To do: Data follows below. Repeat exactly the lines between the line holding "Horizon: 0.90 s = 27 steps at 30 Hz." and the line holding "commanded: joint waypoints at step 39", inclusive, and nothing more; drop pictures.
"""
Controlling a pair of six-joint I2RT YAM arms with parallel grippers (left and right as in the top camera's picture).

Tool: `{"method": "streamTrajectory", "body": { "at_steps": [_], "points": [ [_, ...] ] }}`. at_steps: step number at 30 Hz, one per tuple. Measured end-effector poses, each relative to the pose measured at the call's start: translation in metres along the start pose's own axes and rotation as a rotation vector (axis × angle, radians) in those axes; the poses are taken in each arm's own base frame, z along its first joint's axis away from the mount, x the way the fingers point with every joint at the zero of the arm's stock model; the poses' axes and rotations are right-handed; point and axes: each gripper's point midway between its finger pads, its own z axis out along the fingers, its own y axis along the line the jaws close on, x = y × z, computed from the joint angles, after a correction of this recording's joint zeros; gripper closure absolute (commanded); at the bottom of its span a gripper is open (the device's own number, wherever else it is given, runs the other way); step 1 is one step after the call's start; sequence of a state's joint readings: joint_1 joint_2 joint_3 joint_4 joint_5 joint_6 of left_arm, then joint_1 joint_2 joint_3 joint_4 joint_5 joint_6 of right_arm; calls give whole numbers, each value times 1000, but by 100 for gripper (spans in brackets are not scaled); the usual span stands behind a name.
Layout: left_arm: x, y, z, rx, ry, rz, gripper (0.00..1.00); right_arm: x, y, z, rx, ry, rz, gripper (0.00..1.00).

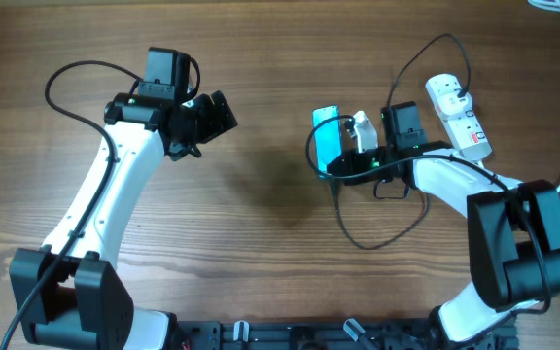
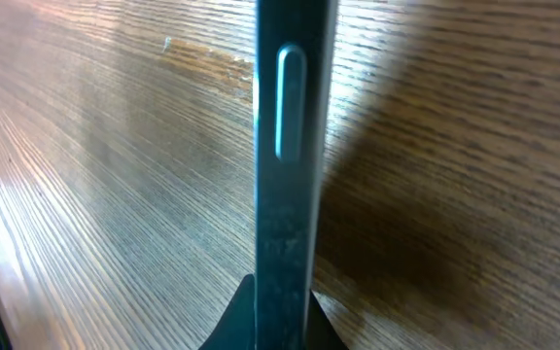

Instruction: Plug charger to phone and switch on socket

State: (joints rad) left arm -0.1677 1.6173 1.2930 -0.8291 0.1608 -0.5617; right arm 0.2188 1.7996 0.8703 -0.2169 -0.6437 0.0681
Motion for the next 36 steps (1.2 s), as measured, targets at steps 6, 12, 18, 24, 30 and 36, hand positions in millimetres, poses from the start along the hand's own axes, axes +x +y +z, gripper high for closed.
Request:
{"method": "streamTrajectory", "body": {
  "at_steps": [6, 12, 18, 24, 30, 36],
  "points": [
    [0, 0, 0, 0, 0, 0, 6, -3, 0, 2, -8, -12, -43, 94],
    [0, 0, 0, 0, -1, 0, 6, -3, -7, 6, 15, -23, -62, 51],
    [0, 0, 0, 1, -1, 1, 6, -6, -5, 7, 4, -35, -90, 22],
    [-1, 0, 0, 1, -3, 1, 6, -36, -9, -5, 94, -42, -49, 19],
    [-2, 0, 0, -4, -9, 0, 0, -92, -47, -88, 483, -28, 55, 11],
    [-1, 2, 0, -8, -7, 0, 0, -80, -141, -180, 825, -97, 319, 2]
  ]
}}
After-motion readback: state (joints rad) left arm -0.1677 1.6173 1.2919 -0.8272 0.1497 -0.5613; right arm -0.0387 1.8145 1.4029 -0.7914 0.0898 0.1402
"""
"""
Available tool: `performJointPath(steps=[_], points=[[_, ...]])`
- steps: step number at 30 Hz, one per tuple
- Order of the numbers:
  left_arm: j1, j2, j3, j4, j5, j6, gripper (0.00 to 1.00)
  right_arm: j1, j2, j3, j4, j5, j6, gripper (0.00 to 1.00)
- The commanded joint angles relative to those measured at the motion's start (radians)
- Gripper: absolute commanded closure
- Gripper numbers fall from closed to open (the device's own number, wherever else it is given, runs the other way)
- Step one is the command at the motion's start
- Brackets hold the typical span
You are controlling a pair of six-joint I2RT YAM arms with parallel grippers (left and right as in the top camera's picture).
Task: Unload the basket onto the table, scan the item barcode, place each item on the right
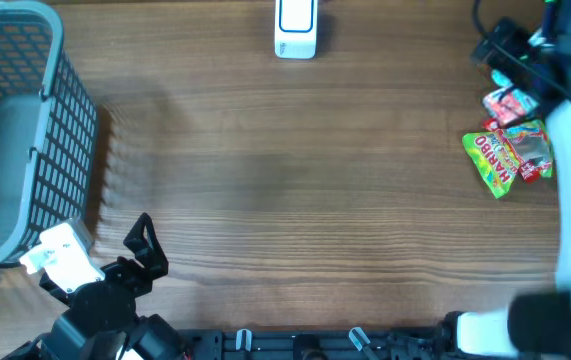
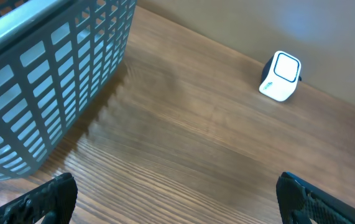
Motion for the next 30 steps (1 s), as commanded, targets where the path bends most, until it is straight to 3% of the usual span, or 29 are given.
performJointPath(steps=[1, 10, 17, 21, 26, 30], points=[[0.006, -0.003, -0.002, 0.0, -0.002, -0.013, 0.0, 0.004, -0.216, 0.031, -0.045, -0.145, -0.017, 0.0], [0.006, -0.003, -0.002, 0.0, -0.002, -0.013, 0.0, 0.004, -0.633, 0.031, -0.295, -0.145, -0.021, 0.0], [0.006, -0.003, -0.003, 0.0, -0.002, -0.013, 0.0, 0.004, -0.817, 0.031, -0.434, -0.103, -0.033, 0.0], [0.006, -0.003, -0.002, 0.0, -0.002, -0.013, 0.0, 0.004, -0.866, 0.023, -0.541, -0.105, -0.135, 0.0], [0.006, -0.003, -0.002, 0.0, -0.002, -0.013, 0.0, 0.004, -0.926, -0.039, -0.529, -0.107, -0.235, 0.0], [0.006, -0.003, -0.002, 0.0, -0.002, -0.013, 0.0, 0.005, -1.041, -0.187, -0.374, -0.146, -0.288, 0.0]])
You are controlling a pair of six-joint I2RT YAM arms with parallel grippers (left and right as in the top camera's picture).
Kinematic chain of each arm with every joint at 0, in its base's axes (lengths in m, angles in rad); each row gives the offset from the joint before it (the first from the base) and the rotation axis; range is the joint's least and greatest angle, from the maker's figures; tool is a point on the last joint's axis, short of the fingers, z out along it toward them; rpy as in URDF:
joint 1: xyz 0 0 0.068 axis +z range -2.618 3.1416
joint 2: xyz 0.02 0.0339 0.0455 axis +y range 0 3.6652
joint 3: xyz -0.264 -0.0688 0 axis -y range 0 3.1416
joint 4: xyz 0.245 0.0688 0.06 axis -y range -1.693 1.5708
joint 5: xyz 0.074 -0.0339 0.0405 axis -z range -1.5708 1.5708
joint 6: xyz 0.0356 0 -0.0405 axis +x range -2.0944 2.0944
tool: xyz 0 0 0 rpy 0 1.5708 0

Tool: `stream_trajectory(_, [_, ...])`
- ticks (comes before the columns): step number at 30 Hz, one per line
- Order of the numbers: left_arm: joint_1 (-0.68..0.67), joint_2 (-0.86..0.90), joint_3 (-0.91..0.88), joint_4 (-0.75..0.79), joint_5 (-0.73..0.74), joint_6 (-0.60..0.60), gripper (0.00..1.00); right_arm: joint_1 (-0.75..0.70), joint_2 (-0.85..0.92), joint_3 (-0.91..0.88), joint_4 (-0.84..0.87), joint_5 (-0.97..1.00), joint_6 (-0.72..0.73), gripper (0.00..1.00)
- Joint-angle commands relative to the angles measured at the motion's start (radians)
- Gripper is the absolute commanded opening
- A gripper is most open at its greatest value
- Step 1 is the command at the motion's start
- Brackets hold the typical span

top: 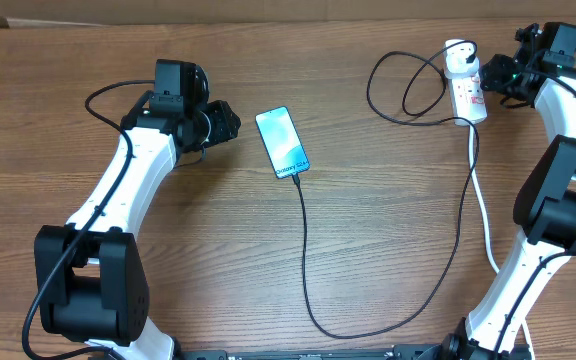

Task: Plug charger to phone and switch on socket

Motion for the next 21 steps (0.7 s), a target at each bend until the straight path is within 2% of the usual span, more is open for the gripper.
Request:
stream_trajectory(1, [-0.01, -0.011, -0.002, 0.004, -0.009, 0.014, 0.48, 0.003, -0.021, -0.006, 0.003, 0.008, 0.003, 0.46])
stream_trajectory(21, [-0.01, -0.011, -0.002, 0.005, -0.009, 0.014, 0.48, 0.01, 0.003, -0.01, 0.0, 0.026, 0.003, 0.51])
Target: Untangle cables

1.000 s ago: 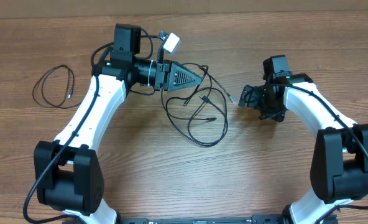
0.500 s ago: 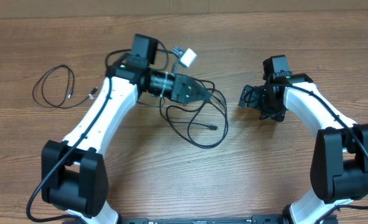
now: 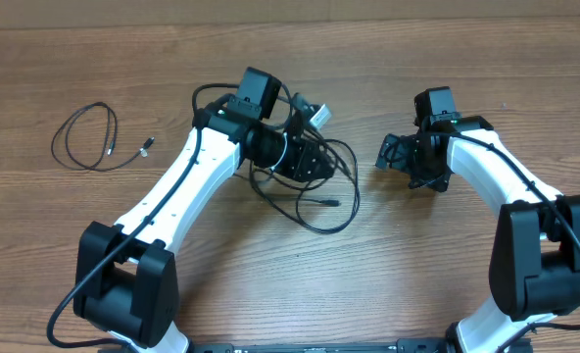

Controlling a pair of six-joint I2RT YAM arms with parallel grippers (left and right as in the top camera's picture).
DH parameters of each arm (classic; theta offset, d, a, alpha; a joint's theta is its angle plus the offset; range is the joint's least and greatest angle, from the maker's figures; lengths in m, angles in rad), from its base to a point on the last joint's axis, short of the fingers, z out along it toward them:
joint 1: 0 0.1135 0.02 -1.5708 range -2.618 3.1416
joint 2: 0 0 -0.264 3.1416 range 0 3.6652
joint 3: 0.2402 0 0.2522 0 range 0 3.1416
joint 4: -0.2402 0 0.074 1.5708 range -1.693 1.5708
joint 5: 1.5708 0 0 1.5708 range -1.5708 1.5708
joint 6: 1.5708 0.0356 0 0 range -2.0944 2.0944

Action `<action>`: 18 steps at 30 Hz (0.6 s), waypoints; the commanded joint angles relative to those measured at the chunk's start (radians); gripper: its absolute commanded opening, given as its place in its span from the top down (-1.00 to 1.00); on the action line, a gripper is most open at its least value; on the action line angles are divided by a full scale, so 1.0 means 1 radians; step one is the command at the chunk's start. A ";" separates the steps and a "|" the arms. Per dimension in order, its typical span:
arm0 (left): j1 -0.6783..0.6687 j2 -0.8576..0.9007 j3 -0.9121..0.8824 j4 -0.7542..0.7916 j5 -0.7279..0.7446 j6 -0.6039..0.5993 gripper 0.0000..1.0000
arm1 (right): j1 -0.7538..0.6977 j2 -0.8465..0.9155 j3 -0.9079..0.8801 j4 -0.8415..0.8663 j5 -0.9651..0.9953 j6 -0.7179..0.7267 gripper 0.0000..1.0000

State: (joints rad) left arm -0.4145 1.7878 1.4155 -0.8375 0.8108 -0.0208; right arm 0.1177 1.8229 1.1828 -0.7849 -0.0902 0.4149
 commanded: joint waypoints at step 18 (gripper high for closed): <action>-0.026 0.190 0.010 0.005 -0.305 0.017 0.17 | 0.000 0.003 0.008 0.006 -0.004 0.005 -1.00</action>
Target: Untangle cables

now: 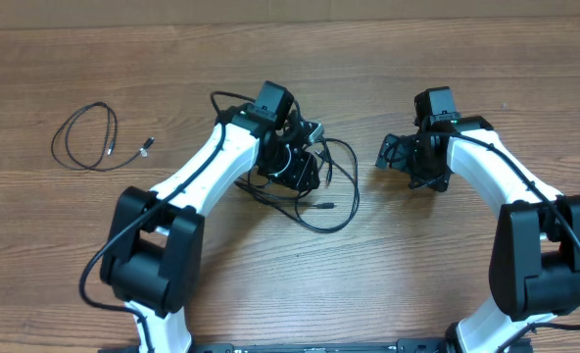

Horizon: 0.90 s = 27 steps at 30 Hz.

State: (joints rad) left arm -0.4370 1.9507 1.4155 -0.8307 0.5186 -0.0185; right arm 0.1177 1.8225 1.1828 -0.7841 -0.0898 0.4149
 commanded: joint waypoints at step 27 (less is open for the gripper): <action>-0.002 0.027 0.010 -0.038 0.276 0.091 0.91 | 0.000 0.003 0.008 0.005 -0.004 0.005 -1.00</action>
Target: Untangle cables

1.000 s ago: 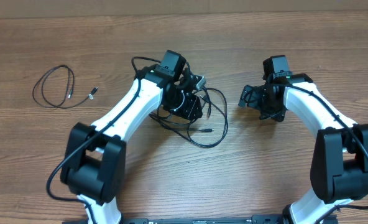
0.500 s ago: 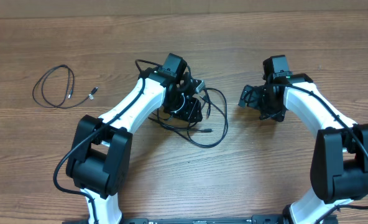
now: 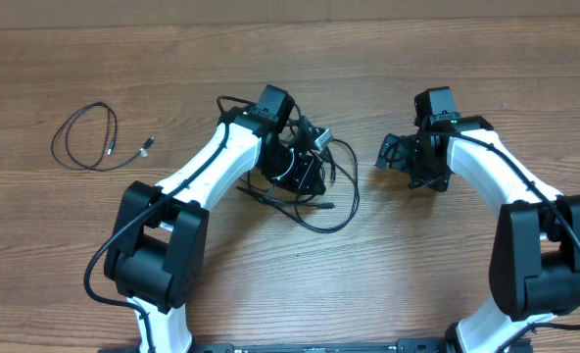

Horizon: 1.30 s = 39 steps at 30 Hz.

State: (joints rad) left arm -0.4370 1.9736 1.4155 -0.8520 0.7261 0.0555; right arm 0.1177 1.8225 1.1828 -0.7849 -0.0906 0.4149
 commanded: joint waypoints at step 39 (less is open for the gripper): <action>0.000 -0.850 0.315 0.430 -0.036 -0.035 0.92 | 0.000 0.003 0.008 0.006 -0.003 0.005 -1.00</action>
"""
Response to this exercise:
Horizon: 0.90 s = 27 steps at 30 Hz.

State: (joints rad) left arm -0.4370 1.9507 1.4155 -0.8307 0.5186 -0.0185; right arm 0.1177 1.8225 1.1828 -0.7841 -0.0898 0.4149
 commanded: joint waypoints at step 27 (less is open for the gripper): <action>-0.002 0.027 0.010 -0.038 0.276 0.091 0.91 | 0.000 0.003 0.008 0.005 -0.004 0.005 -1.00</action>
Target: Untangle cables

1.000 s ago: 
0.500 s ago: 
now: 

Horizon: 1.30 s = 39 steps at 30 Hz.

State: (joints rad) left arm -0.4370 1.9736 1.4155 -0.8520 0.7261 0.0555; right arm 0.1177 1.8225 1.1828 -0.7849 -0.0906 0.4149
 commanded: joint waypoints at step 39 (less is open for the gripper): <action>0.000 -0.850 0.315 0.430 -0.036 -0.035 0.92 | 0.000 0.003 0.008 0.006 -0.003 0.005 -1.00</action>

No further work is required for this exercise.